- [Data section]

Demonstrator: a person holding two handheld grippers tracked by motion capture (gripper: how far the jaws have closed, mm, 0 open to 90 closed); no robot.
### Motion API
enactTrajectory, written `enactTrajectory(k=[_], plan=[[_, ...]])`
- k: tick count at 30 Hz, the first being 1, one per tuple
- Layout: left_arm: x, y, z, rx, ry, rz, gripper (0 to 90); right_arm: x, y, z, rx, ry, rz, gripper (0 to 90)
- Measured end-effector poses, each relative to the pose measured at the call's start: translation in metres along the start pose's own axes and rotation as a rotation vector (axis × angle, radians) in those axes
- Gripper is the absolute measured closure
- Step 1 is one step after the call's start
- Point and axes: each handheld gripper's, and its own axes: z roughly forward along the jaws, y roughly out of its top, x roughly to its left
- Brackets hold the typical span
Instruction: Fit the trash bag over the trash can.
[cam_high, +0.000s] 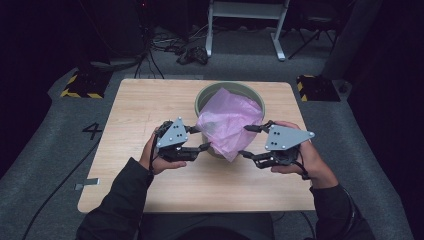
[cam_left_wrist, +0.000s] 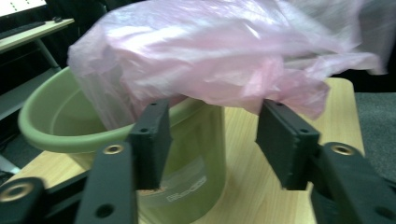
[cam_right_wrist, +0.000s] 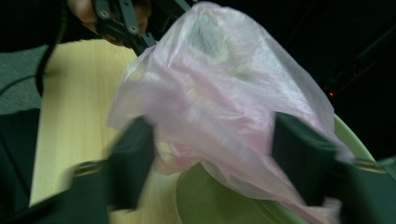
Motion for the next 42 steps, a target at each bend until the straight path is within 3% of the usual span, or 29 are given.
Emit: enactTrajectory(k=[4, 7, 9, 12, 16, 18, 19, 21, 22, 26, 30, 33, 37, 42], plan=[[-0.009, -0.002, 0.003, 0.014, -0.005, 0.012, 50.5, -0.003, -0.009, 0.010, 0.038, 0.004, 0.053, 76.3], [-0.013, -0.002, 0.005, -0.002, -0.026, -0.005, 50.2, -0.004, -0.015, 0.011, 0.017, -0.014, 0.101, 84.4], [-0.017, -0.001, 0.008, -0.006, -0.049, -0.012, 46.3, -0.005, -0.017, 0.010, -0.009, -0.027, 0.127, 86.1], [-0.022, 0.001, 0.013, -0.005, -0.046, -0.022, 38.9, -0.005, -0.018, 0.007, -0.030, -0.042, 0.152, 88.0], [-0.026, 0.001, 0.019, -0.031, -0.052, -0.042, 36.3, -0.002, -0.019, 0.005, -0.040, -0.039, 0.155, 88.6], [-0.028, 0.002, 0.021, -0.027, -0.033, -0.026, 41.8, 0.000, -0.020, 0.004, -0.048, -0.040, 0.158, 88.6], [-0.030, 0.003, 0.022, -0.016, -0.003, 0.000, 46.5, 0.000, -0.020, 0.004, -0.053, -0.038, 0.161, 88.6], [-0.031, 0.004, 0.023, -0.009, 0.019, 0.016, 61.9, 0.000, -0.019, 0.003, -0.065, -0.046, 0.166, 88.6], [-0.030, 0.004, 0.022, 0.001, 0.030, 0.043, 67.3, -0.001, -0.019, 0.002, -0.073, -0.048, 0.166, 88.6], [-0.027, 0.003, 0.015, 0.010, 0.059, 0.071, 87.2, -0.006, -0.021, -0.010, -0.101, -0.109, 0.192, 88.6], [-0.022, 0.002, 0.007, 0.004, 0.057, 0.072, 89.1, -0.016, -0.029, -0.024, -0.122, -0.180, 0.255, 88.7], [-0.019, -0.001, 0.001, 0.006, 0.066, 0.070, 89.2, -0.023, -0.036, -0.028, -0.093, -0.237, 0.274, 88.7], [-0.013, -0.009, -0.008, 0.004, 0.091, 0.047, 89.2, -0.030, -0.046, -0.031, -0.066, -0.274, 0.302, 88.7], [-0.005, -0.021, -0.021, -0.008, 0.115, 0.000, 89.2, -0.040, -0.064, -0.033, -0.057, -0.296, 0.385, 88.8]])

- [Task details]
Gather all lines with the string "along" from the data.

- [Result for this exercise]
- Measured end-effector poses, each relative to the pose measured at the call's start: translation in metres along the start pose's own axes and rotation as a rotation vector (axis × angle, radians) in those axes
- Point and axes: each handheld gripper's, and its own axes: z roughly forward along the jaws, y roughly out of its top, x roughly to its left

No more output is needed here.